Engineering NADH oxidation for decreasing ethanol yield from glucose in Saccharomyces cerevisiae.
Stephanie Heux, Jean Marie Sablayrolles, Rémy Cachon, Sylvie Dequin
UMR SPO-Microbiologie, INRA, 2 place Pierre Viala, Montpellier, 34060, France
The concentration ratio NADH/NAD + has a significant influence on metabolite formation. Our objective is to analyse how metabolism during growth on glucose might be altered when the intracellular NADH pool is decreased, and to evaluate a strategy based on cofactor engineering to reduce the ethanol content in wine. We expressed in S. cerevisiae the water-forming NADH oxidase from Lactococcus lactis encoded by noxE, which catalyses the oxidation of NADH by reducing molecular O 2 to H 2 O. The noxE gene was cloned under the control of a yeast promoter and integrated in the genome of the wine-derived strain V5. During batch fermentations under controlled microaeration conditions, expression of the NADH oxidase (0,4 U/mg protein) caused a redistribution of metabolic flux as a result of a lower NADH availability.
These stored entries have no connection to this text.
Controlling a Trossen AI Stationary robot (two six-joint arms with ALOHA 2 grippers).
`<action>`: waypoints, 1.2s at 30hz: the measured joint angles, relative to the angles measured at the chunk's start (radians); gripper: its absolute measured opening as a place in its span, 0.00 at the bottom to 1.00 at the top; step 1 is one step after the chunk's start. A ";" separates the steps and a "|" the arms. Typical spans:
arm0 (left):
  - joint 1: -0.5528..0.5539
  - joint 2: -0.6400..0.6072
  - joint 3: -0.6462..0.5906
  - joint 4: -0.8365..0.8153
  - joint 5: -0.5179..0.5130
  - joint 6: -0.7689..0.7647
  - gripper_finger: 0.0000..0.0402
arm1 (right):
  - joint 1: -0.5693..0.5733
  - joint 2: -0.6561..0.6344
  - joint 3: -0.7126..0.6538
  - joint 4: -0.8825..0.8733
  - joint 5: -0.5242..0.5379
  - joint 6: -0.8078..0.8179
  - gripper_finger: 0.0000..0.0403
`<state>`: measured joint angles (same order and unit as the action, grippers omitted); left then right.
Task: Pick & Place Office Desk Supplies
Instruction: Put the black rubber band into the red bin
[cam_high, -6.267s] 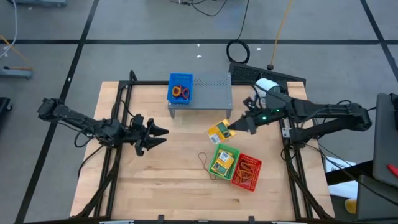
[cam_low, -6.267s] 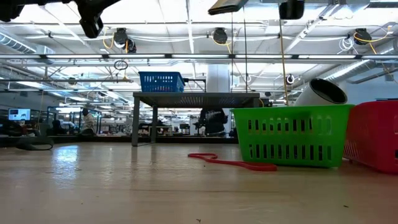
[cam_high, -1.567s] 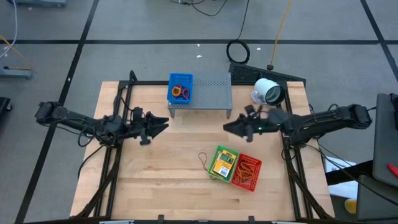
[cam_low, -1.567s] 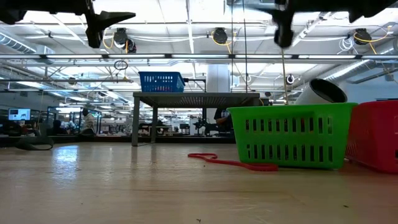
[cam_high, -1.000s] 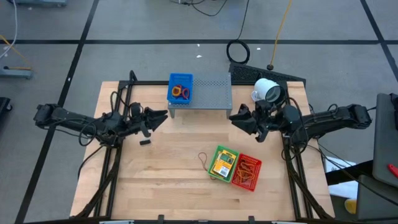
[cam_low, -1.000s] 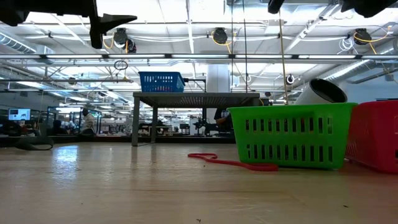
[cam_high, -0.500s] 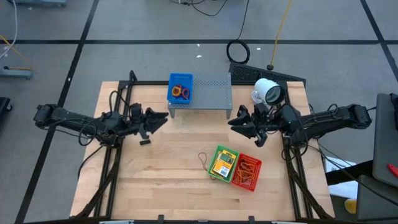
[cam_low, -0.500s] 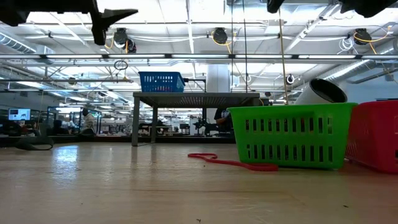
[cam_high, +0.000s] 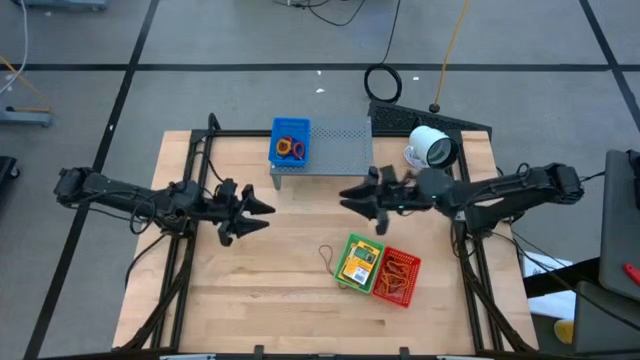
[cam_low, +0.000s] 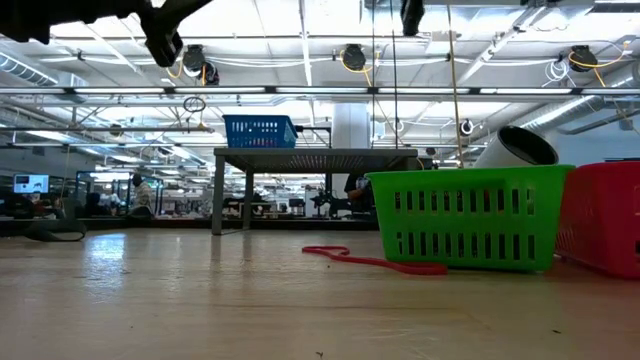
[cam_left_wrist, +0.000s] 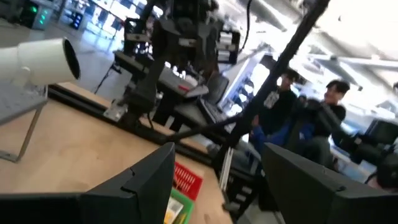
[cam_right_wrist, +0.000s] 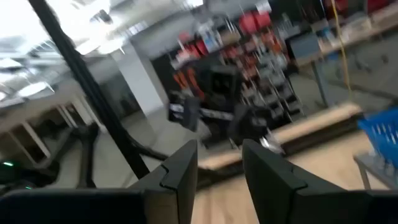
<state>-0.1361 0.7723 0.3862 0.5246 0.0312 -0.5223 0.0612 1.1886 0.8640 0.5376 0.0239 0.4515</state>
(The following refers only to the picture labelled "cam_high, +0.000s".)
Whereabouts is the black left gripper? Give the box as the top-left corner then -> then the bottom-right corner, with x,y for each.
205,178 -> 277,247

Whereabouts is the black perforated metal riser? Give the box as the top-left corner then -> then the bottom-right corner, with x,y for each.
366,99 -> 494,142

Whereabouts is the white floor cable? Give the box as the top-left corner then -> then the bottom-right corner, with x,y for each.
0,0 -> 30,96

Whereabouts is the yellow hanging cord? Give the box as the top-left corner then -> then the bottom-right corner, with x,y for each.
431,0 -> 472,114

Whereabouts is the black chair base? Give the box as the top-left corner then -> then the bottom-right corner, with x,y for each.
0,155 -> 21,182

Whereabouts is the blue plastic basket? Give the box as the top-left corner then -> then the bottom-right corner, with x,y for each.
268,116 -> 312,169

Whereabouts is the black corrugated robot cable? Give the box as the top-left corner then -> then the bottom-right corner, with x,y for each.
123,172 -> 236,290
492,162 -> 640,331

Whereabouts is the grey perforated metal riser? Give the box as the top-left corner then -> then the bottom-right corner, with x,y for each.
269,116 -> 376,193

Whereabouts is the orange rubber band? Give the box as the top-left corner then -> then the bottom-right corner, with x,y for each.
375,272 -> 401,301
384,255 -> 412,281

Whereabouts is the grey desk surface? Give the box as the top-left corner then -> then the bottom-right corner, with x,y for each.
597,148 -> 640,301

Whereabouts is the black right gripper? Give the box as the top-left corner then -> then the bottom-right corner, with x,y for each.
338,165 -> 432,236

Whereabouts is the black hanging cable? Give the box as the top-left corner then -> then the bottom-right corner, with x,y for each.
362,0 -> 404,105

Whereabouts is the yellow rounded item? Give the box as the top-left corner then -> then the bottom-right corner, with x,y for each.
553,319 -> 576,346

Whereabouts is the red rubber band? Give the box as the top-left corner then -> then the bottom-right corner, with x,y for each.
318,244 -> 347,290

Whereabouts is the grey desk foot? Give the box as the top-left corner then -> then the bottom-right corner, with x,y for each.
0,107 -> 54,129
13,0 -> 109,13

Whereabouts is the green plastic basket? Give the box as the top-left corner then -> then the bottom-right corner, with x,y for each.
333,232 -> 387,295

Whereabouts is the red plastic basket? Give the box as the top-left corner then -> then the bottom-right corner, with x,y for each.
370,245 -> 423,309

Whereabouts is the yellow packet with string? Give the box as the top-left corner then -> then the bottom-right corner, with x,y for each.
341,241 -> 378,286

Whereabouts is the orange floor cable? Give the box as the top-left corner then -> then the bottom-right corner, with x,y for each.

The yields in ethanol, glycerol and hydroxyglutarate were significantly decreased, while acetaldehyde accumulated early in the process. The formation of acetate and acetoin was also markedly increased. The NADH-dependent butanediol dehydrogenase reaction was severely limited, which strongly decreased the efficiency of acetaldehyde elimination. To overcome the undesirable effects on growth and fermentation performance caused by toxic levels of acetaldehyde, O 2 was transferred exclusively during the wine fermentation stationary phase. This strategy allowed to complete the fermentation without affecting growth, while ethanol content was significantly decreased.